⟨

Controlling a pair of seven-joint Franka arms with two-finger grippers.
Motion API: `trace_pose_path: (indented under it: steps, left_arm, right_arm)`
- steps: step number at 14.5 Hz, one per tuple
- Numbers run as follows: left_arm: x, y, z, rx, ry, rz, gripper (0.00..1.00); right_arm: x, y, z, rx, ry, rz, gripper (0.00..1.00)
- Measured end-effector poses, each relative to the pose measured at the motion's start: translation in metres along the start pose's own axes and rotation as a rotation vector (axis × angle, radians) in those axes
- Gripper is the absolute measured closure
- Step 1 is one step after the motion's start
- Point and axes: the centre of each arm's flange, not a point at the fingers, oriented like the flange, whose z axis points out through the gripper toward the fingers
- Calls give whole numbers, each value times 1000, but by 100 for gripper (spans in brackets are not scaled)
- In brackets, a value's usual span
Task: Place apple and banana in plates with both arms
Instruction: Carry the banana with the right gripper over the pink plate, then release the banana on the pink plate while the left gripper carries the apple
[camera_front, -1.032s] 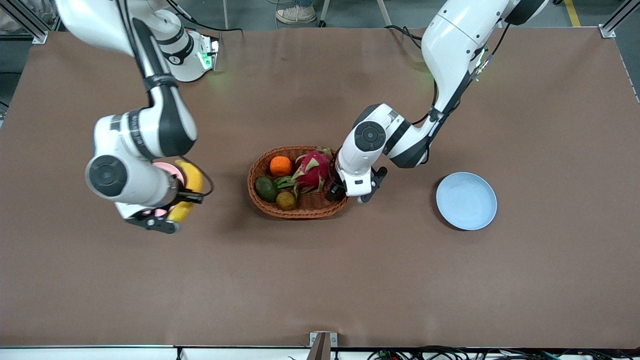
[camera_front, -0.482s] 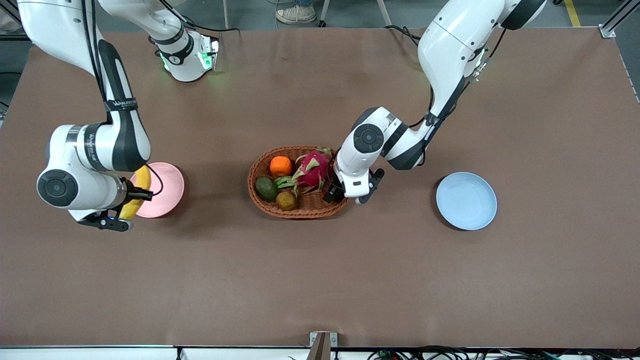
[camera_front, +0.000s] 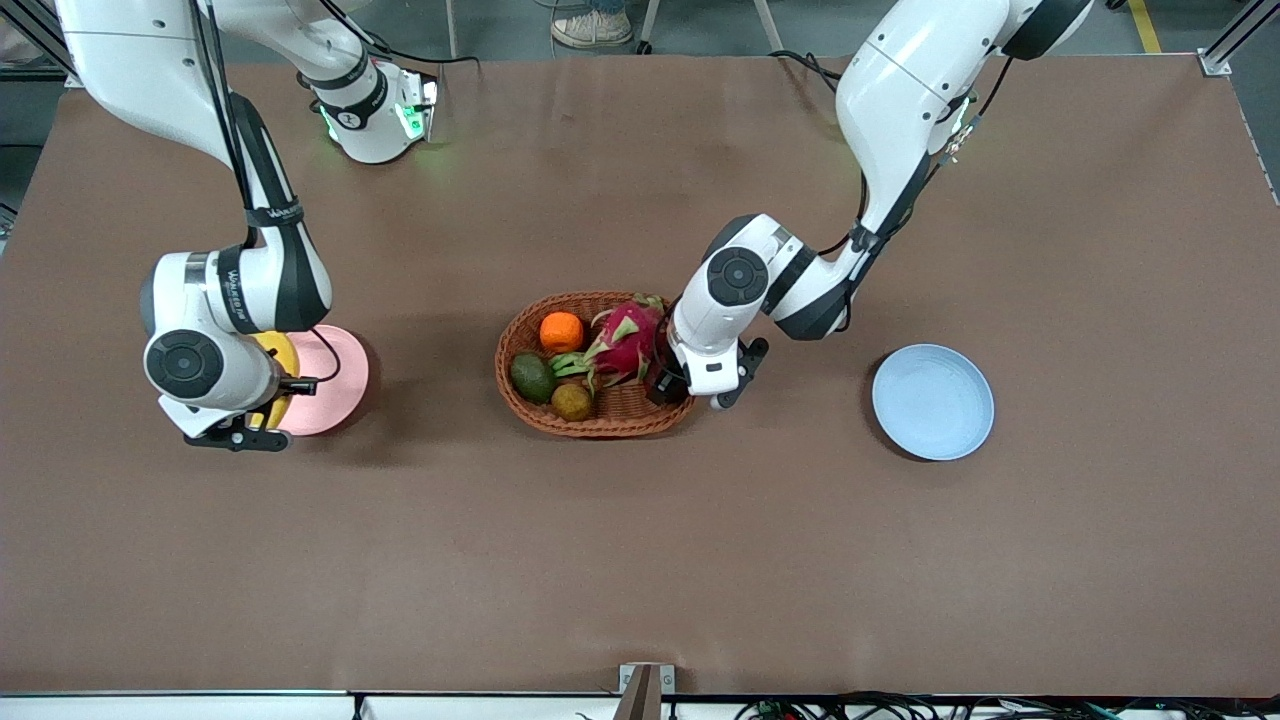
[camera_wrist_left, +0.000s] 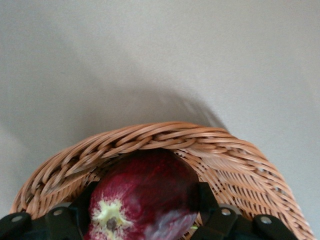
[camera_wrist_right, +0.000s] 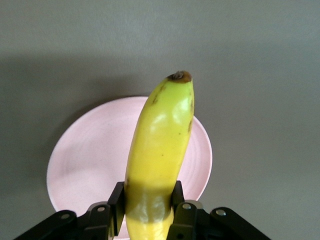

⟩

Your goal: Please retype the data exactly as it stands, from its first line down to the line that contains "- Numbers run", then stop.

Answer for the task:
Controlling a pair of seven-joint Franka arms with two-finger grippers.
Motion API: `trace_pose_path: (indented under it: steps, left_arm, right_arm)`
- steps: step number at 14.5 Hz, one per tuple
- Numbers run as follows: left_arm: x, y, z, rx, ry, rz, gripper (0.00..1.00); right_arm: x, y, z, rx, ry, rz, gripper (0.00..1.00)

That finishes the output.